FOR IMMEDIATE RELEASE: Nov. 7, 2013
By Tammy White, Office of Naval Research
ARLINGTON, Va.—A laser with the potential to jam heat-seeking missiles and sniff out chemicals is one of 358 technologies patented by the U.S. Navy in 2012, helping the service dominate the government category in an annual ranking of patent portfolios published Oct. 23.
For the fifth consecutive year, the U.S. Department of the Navy eclipsed agencies around the world for the size and quality of its patent portfolio in IEEE Spectrum magazine’s 2013 Patent Power Scorecard. It’s an honor the Navy has held since the scorecard added the government category in 2008.
“The Navy is proud of its position as a technology leader as demonstrated by the strength of its patent portfolio,” said Dr. Walter F. Jones, executive director at the Office of Naval Research (ONR). “Most striking is the range of technologies, from lasers to vaccines.”
ONR manages the naval patent portfolio, setting policy and conducting oversight of patents as well as trademarks, copyrights, inventions and royalty payments for intellectual property.
A sampling of the patent submissions shepherded by ONR in 2012 include:
- A high-temperature interband cascade laser, whose infrared emissions may improve the ability to jam heat-seeking missiles, sense the presence of chemicals in the body or environment, and in other national security applications
- A method for using satellite and other aerial imagery to demarcate land from waterways, allowing computers to “see” the shoreline much like the human eye, which can be helpful for planning naval operations in remote or hard-to-reach locations
- A method for manipulating quantum dots, the same tiny materials used to enhance the visual display in high-end entertainment units, which could lead to breakthroughs in identifying, authenticating and encrypting various documents and data
Last year, all three patents received the prestigious Edison Award, an accolade for demonstrated “excellence in new product and service development, marketing, human-centered design and innovation.”

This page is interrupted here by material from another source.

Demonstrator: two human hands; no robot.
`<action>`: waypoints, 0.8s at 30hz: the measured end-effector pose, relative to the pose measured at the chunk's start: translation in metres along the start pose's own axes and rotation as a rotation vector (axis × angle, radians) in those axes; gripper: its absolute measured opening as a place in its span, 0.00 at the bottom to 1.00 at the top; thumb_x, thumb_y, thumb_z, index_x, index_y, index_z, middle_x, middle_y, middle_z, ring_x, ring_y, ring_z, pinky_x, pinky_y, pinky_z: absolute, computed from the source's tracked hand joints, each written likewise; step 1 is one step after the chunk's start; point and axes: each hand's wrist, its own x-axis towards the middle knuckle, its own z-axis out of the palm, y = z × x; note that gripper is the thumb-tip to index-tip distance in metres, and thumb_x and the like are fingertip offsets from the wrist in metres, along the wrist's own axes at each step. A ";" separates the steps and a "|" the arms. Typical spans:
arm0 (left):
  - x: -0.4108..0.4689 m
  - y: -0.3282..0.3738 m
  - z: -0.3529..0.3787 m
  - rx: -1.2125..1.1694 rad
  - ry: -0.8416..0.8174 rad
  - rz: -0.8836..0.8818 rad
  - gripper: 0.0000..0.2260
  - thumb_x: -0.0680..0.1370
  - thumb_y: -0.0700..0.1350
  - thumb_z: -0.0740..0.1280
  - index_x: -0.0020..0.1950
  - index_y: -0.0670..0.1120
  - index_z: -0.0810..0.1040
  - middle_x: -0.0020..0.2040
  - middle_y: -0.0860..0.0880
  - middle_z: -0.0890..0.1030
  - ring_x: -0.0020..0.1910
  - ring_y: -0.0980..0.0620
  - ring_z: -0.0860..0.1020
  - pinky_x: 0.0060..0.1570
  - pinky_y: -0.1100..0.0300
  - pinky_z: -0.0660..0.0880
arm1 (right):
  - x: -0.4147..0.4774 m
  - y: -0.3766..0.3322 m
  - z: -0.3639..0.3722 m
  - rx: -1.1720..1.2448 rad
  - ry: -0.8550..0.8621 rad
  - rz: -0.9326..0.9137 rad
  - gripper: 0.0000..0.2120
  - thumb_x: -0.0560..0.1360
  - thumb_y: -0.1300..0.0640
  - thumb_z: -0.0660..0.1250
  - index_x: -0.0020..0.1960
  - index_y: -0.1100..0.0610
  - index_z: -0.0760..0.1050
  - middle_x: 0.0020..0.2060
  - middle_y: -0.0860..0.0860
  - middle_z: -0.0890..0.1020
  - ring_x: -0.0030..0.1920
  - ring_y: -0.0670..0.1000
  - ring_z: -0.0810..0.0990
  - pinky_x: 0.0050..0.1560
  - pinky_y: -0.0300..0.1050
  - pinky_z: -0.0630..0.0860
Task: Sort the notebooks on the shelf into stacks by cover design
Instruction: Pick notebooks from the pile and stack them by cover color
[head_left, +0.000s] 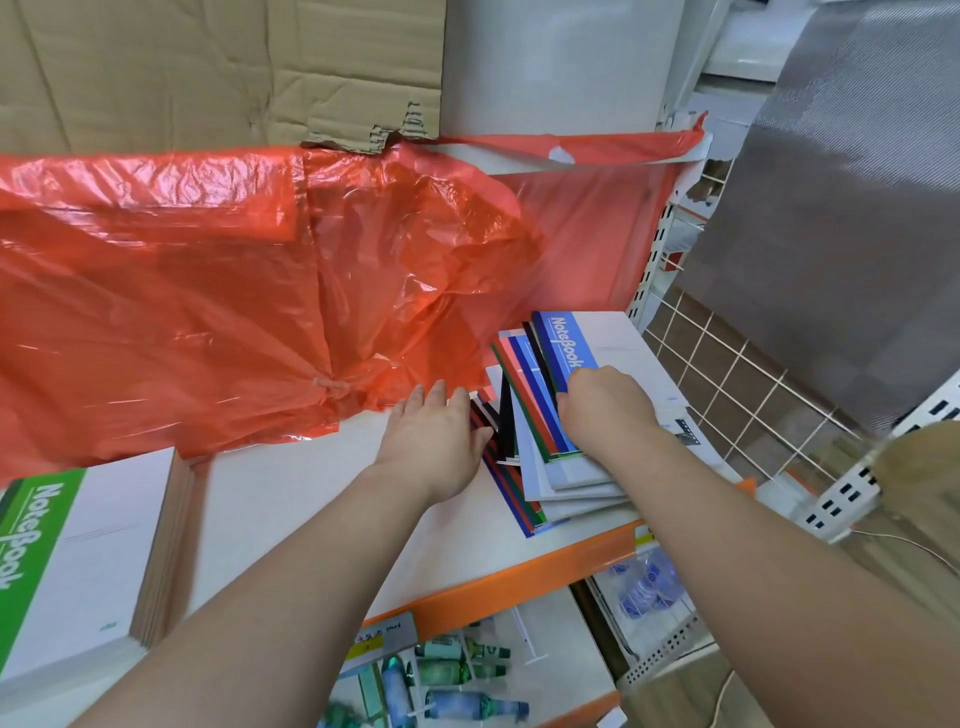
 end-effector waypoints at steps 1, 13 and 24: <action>0.001 -0.001 0.001 -0.001 -0.002 0.005 0.28 0.82 0.60 0.54 0.78 0.47 0.57 0.80 0.42 0.56 0.79 0.39 0.53 0.77 0.45 0.55 | 0.001 0.001 0.000 0.006 0.002 0.006 0.05 0.80 0.58 0.61 0.48 0.58 0.72 0.48 0.57 0.78 0.41 0.56 0.71 0.40 0.43 0.68; 0.005 -0.004 0.000 -0.359 0.187 -0.018 0.19 0.83 0.55 0.58 0.64 0.42 0.73 0.63 0.42 0.77 0.64 0.41 0.74 0.60 0.51 0.72 | -0.004 -0.010 -0.013 -0.093 0.112 -0.047 0.16 0.75 0.70 0.59 0.62 0.66 0.69 0.49 0.62 0.80 0.48 0.63 0.79 0.37 0.48 0.66; 0.011 -0.011 -0.006 -1.511 0.066 -0.357 0.15 0.78 0.31 0.56 0.56 0.44 0.77 0.53 0.44 0.84 0.48 0.43 0.83 0.43 0.48 0.82 | -0.051 -0.060 -0.017 0.161 0.133 -0.411 0.13 0.81 0.54 0.54 0.60 0.57 0.73 0.47 0.57 0.81 0.48 0.60 0.78 0.39 0.48 0.69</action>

“There is hardly an area of technology that the Navy is not interested in,” said Jones. “Many of the Navy’s early investments in basic and applied research have applications stretching beyond the battlefield to our first-response and medical communities, commercial aviation and shipping, and computing and security industries, to name a few.”

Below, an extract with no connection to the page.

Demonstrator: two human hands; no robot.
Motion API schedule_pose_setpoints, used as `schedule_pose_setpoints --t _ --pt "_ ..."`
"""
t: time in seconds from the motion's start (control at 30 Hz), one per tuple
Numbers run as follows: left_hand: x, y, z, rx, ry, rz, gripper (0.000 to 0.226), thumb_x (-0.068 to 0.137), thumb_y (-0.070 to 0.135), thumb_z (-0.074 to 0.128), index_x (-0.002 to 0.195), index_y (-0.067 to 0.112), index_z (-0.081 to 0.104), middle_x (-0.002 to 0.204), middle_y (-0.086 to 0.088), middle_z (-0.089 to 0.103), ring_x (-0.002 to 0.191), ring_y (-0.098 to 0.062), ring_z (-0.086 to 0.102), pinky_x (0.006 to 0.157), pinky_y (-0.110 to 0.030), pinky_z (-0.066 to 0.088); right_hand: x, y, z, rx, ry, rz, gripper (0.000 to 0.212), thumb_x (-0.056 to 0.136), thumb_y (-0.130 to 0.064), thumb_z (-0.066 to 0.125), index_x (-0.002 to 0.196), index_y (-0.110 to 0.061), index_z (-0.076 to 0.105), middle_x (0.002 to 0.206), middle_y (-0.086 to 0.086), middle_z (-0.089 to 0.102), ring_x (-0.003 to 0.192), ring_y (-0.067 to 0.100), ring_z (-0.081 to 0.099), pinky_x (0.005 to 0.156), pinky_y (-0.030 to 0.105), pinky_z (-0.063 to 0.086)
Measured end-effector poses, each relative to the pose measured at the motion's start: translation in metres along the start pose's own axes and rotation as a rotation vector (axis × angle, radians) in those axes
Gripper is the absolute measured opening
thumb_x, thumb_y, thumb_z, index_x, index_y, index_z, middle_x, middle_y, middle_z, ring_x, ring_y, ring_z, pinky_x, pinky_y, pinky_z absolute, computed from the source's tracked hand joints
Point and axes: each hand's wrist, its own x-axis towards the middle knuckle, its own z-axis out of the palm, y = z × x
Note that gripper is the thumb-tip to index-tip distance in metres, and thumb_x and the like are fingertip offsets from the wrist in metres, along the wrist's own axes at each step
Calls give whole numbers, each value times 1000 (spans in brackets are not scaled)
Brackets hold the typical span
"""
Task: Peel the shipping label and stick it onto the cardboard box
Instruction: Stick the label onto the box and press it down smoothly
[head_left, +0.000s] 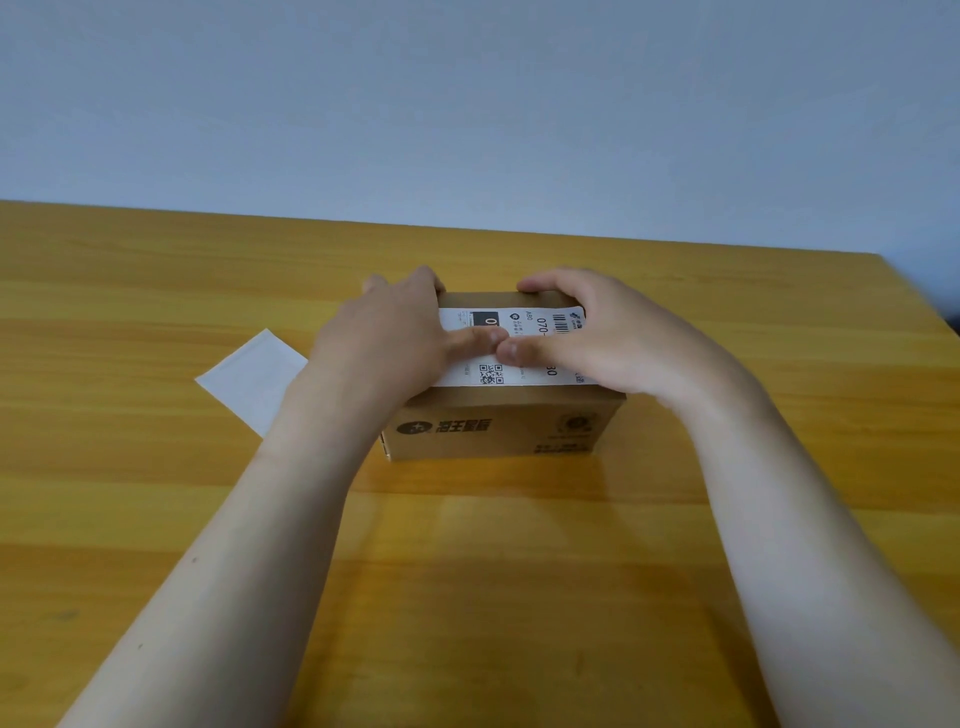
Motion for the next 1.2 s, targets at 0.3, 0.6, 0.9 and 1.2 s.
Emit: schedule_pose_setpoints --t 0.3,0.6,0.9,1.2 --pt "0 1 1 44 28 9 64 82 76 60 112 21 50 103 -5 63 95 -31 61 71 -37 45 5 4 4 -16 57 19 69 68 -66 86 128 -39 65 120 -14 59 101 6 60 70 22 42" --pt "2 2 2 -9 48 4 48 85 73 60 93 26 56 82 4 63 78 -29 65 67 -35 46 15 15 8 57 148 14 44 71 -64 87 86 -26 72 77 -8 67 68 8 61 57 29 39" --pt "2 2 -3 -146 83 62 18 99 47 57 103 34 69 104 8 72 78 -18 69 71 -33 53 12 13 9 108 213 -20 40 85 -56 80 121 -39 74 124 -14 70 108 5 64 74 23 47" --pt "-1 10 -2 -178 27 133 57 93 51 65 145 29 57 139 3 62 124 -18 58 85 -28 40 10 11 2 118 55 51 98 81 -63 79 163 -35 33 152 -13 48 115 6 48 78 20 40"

Other U.S. agencies rounding out the top 10 portfolios include the U.S. Army, Department of Health and Human Services, NASA and the Department of Energy.
Across the 17 industry sectors evaluated in its scorecard, IEEE evaluated more than 5,000 organization portfolios for the number of patents issued as well as the growth, impact, originality and general applicability across their respective portfolios.

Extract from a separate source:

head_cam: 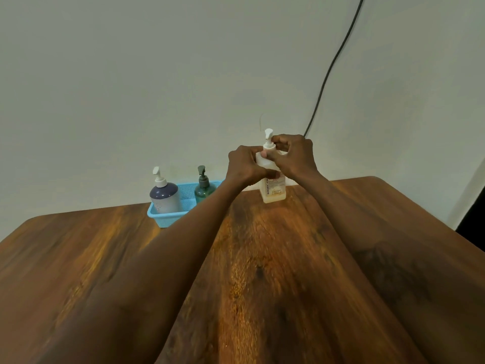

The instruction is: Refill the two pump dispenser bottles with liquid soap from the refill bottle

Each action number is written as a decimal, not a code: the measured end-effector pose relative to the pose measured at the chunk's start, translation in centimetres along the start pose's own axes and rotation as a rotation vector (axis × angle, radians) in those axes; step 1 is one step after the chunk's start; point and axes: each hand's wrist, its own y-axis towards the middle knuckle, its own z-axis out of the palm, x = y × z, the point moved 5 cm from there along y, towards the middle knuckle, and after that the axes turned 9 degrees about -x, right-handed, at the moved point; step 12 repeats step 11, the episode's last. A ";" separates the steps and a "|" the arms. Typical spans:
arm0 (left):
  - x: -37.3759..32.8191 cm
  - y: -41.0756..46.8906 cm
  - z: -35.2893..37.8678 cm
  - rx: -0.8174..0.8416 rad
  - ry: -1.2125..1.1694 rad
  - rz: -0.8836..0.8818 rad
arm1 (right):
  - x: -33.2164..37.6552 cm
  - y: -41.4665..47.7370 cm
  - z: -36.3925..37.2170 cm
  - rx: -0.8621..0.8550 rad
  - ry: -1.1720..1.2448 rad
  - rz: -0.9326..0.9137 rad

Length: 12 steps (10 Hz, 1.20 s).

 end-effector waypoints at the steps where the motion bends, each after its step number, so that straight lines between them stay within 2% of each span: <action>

The magazine, published by the Institute of Electrical and Electronics Engineers, partners with the 1790 Analytics firm to produce the annual ranking of corporations, nonprofits, academic institutions and government agencies. (Image: Courtesy IEEE Spectrum)
About the Office of Naval Research
The Department of the Navy’s Office of Naval Research (ONR) provides the science and technology necessary to maintain the Navy and Marine Corps’ technological advantage. Through its affiliates, ONR is a leader in science and technology with engagement in 50 states, 70 countries, 1,035 institutions of higher learning and 914 industry partners. ONR employs approximately 1,400 people, comprising uniformed, civilian and contract personnel, with additional employees at the Naval Research Lab in Washington, D.C.